As fotos retratam o período em que os pais aguardam pela criança, usamos, por exemplo, o sapatinho de criança, roupinhas e quero que nosso filho entenda quando crescer o tanto que nós esperamos por ele. Eu quero que esse berço que está na história da minha família, por exemplo, e que está nas fotos, possa tocar essa criança, para que ela saiba o quanto é importante e saiba que ela foi esperada como qualquer uma dos netos que nossos pais tiveram.  

 

A fé do casal foi importante nesse processo?

Sem dúvidas. Jesus morreu em uma cruz para nos resgatar, Deus nos adotou como filhos através dele, foi esse o sentido, pele menos em meu entendimento. Se nós fomos adotados por Deus, então eu também estou apta e posso adotar alguém que não tem minha genética, mas pode ter meu nome, minha herança, o meu legado. Nossa atitude também dá a chance de trazer a criança de uma oportunidade que ela talvez nunca tivesse.

 

Como você lida com sua história?

Com tudo que passamos, criei uma página no Facebook, em, que conto nossa história. É como se fosse nosso diário. A página tem o nome de “Chamados para Adotar”, gosto de escrever algumas coisas que sinto e essa página tem isso, eu conto nossa experiência e situações que vivemos no dia a dia. Indico livros, filmes e conteúdos sobre a adoção, pois tento falar com as pessoas sobre o que ela pode enfrentar caso queira passar por esse processo.

 

Alguma história vivida nesse período já te marcou?

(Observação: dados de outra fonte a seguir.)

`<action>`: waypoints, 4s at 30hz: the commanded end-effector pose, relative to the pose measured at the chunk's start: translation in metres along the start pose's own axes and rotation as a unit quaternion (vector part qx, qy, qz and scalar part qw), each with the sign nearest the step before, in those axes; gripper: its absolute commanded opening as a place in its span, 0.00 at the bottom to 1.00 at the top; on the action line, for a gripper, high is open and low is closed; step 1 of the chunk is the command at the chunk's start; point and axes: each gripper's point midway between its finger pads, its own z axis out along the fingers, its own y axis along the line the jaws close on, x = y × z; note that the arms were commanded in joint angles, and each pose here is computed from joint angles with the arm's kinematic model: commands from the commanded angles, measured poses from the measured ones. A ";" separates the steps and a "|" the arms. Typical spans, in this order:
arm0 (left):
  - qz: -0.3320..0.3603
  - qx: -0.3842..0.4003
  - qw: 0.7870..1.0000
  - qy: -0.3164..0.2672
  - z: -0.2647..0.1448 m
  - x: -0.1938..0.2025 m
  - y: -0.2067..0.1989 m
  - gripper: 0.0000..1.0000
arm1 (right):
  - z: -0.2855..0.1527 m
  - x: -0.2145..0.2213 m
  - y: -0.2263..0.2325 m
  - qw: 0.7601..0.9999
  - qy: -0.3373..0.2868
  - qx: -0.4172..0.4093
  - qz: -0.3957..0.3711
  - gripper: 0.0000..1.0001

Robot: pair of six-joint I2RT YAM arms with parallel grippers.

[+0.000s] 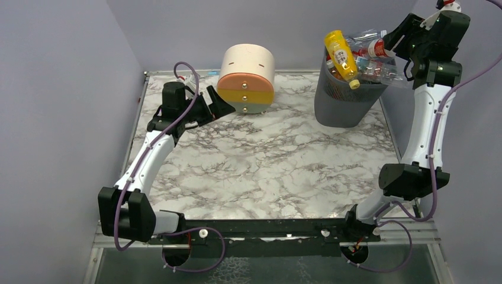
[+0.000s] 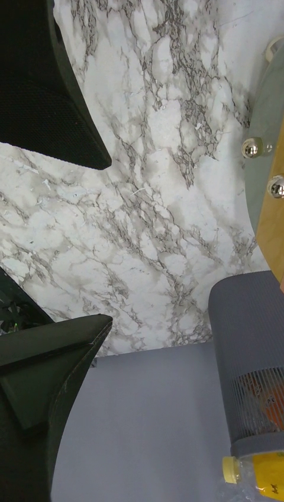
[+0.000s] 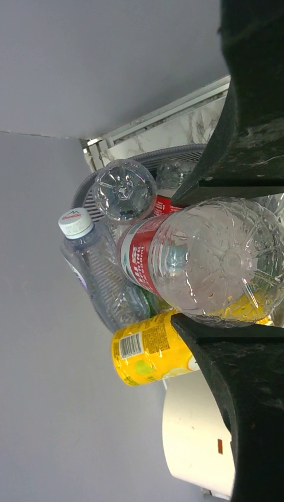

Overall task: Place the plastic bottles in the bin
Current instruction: Place the plastic bottle in the trash bin, then reset both arms

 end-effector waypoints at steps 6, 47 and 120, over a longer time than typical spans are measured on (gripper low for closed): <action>0.013 0.018 1.000 -0.007 0.008 -0.006 -0.016 0.99 | 0.009 0.014 0.012 0.998 0.027 -0.052 0.023 0.62; 0.018 0.021 1.000 -0.006 0.010 -0.001 -0.024 0.99 | -0.030 -0.023 0.004 1.000 -0.016 -0.004 0.017 0.95; 0.189 -0.167 0.956 -0.148 -0.052 -0.005 0.054 0.99 | -0.137 0.161 0.097 0.954 0.073 -0.287 0.055 1.00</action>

Sim, há alguns dias eu estava na fila de um supermercado e, sem querer, entrei na fila preferencial. A moça do caixa viu e me alertou sobre ser fila preferencial. Pensei na hora que ela não sabia, mas eu estou grávida. Eu apenas não tenho barriga para mostrar, e trata-se de uma gravidez que pode durar muitos anos.

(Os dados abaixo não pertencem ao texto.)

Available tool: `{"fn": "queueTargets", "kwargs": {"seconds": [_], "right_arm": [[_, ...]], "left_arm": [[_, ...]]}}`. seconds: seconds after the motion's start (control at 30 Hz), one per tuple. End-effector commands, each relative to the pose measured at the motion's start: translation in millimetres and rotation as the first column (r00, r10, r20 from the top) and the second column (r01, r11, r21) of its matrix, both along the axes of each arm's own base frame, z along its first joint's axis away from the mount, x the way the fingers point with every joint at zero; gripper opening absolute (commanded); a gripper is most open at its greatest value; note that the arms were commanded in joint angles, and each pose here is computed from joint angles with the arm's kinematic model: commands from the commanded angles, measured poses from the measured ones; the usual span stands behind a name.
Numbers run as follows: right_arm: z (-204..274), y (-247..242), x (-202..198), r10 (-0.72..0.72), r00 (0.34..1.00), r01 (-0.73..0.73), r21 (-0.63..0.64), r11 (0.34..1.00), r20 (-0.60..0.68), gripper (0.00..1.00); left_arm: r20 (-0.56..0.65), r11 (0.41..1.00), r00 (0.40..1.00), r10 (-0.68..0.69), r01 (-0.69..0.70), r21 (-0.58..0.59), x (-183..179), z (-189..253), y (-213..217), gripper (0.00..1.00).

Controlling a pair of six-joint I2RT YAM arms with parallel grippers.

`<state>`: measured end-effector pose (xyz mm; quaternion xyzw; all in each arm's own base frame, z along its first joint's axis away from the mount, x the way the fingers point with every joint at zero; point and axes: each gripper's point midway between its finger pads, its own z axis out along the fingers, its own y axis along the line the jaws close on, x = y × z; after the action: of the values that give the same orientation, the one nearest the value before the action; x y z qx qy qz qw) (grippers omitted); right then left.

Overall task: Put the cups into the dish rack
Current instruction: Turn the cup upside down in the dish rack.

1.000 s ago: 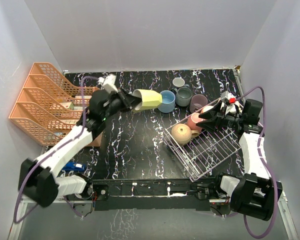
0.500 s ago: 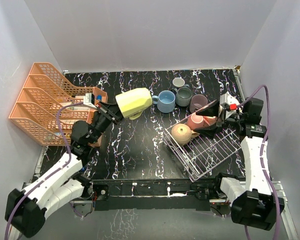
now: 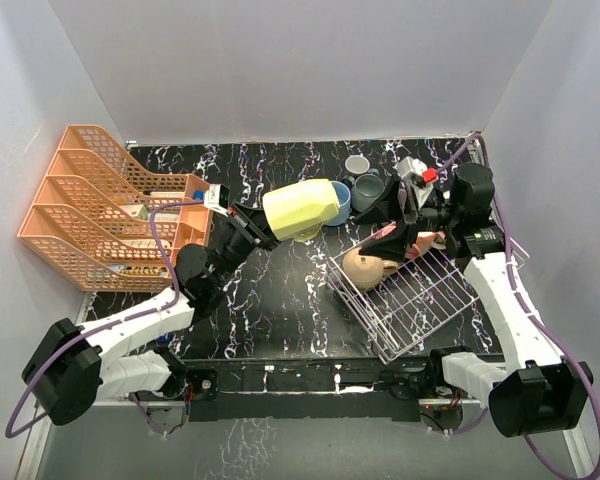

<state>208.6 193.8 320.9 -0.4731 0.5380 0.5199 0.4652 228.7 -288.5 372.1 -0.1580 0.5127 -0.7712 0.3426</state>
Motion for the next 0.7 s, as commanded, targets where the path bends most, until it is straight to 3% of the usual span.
{"fn": "queueTargets", "kwargs": {"seconds": [0.0, 0.2, 0.43, 0.67], "right_arm": [[46, 6, 3, -0.020, 1.000, 0.021, 0.051, 0.998, -0.010, 0.79], [53, 9, -11, -0.019, 0.989, 0.041, 0.150, 0.988, -0.145, 0.80], [61, 12, -13, -0.030, 0.995, 0.049, 0.206, 0.977, -0.096, 0.79], [62, 15, -9, -0.033, 0.998, 0.044, 0.219, 0.975, -0.054, 0.75]], "left_arm": [[0.217, 0.965, 0.972, 0.085, -0.026, -0.262, -26, 89, 21, 0.00], [0.216, 0.942, 0.970, 0.111, -0.034, -0.334, -22, 95, 4, 0.00], [0.188, 0.909, 0.976, 0.113, -0.025, -0.417, -19, 94, -16, 0.00], [0.141, 0.908, 0.984, 0.112, -0.044, -0.417, -16, 88, -30, 0.00]]}}
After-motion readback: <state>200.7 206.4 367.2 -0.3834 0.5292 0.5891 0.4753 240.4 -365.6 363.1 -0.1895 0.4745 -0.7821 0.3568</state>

Vejo que quem está na fila de adoção deveria ter o mesmo direito, não para passar na frente e ter preferências, mas é isso que eu sinto. Eu não tenho uma barriga, mas tenho um coração na expectativa e na espera de que a qualquer momento eu serei mãe. Sinto, de todas as formas, que estou grávida. Pode demorar o tempo que for, mas o nosso bebê, que Deus escolheu, será nosso. O que Ele preparou para nós será nosso.

 

Qual mensagem você deixaria para quem vive situação semelhante?

Tem muitas pessoas que estão desesperadas para ter um filho e não conseguem viver esse período de maneira tranquila. A minha dica é: leia sobre o assunto. Visite um lar, se não estiver na fila, abra o coração e veja quantas crianças estão na espera de famílias que podem fazer algo por ela.

Para quem está na fila, se prepare para o momento. Como não sabemos quando essa criança vai chegar, se prepare. Se prepare em conhecimento, que curta enquanto ela não chegue, pois a rotina vai mudar e que realmente, enquanto você espera, que você se prepare para esse momento.